------ EXERCISE MATERIALS
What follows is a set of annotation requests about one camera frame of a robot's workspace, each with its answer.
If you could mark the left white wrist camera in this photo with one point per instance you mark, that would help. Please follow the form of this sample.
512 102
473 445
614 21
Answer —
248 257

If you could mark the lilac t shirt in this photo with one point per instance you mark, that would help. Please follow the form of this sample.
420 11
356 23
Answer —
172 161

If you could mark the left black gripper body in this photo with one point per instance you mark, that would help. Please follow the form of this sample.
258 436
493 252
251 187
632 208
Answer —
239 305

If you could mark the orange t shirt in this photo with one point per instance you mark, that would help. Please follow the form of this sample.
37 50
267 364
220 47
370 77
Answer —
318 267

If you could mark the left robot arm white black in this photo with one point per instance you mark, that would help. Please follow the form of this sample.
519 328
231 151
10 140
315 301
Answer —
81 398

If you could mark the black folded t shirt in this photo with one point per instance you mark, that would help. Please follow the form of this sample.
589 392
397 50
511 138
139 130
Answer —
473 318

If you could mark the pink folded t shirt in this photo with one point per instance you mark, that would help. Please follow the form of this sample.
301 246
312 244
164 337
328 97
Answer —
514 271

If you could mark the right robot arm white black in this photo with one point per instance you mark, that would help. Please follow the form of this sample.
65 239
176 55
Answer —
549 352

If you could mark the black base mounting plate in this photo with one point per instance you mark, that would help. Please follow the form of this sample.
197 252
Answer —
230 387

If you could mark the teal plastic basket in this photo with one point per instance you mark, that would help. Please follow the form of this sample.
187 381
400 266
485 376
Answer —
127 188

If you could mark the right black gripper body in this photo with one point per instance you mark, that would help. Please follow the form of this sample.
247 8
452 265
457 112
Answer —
------------
**AIM OF THE EXERCISE**
Copy down the material above exactly as it is.

**RESPONSE FOR THIS EXERCISE**
What follows is a set of annotation requests about one camera frame of a robot's workspace, each with its answer.
If you could mark the left white wrist camera in this photo with one point per instance you mark, that would help. Please follow the form of this sample.
512 102
473 445
614 21
Answer —
248 257

If you could mark the lilac t shirt in this photo with one point per instance you mark, that would help. Please follow the form of this sample.
420 11
356 23
Answer —
172 161

If you could mark the left black gripper body in this photo with one point per instance you mark, that would help. Please follow the form of this sample.
258 436
493 252
251 187
632 208
Answer —
239 305

If you could mark the orange t shirt in this photo with one point per instance you mark, that would help. Please follow the form of this sample.
37 50
267 364
220 47
370 77
Answer —
318 267

If you could mark the left robot arm white black in this photo with one point per instance you mark, that would help. Please follow the form of this sample.
519 328
231 151
10 140
315 301
Answer —
81 398

If you could mark the black folded t shirt in this photo with one point per instance you mark, that would help. Please follow the form of this sample.
589 392
397 50
511 138
139 130
Answer —
473 318

If you could mark the pink folded t shirt in this photo with one point per instance you mark, that would help. Please follow the form of this sample.
301 246
312 244
164 337
328 97
Answer —
514 271

If you could mark the right robot arm white black in this photo with one point per instance you mark, that would help. Please follow the form of this sample.
65 239
176 55
Answer —
549 352

If you could mark the black base mounting plate in this photo with one point per instance you mark, that would help. Please follow the form of this sample.
197 252
Answer —
230 387

If you could mark the teal plastic basket in this photo with one point per instance you mark, that would help. Please follow the form of this sample.
187 381
400 266
485 376
Answer —
127 188

If you could mark the right black gripper body in this photo with one point per instance you mark, that would help. Please follow the form of this sample.
247 8
452 265
457 112
Answer —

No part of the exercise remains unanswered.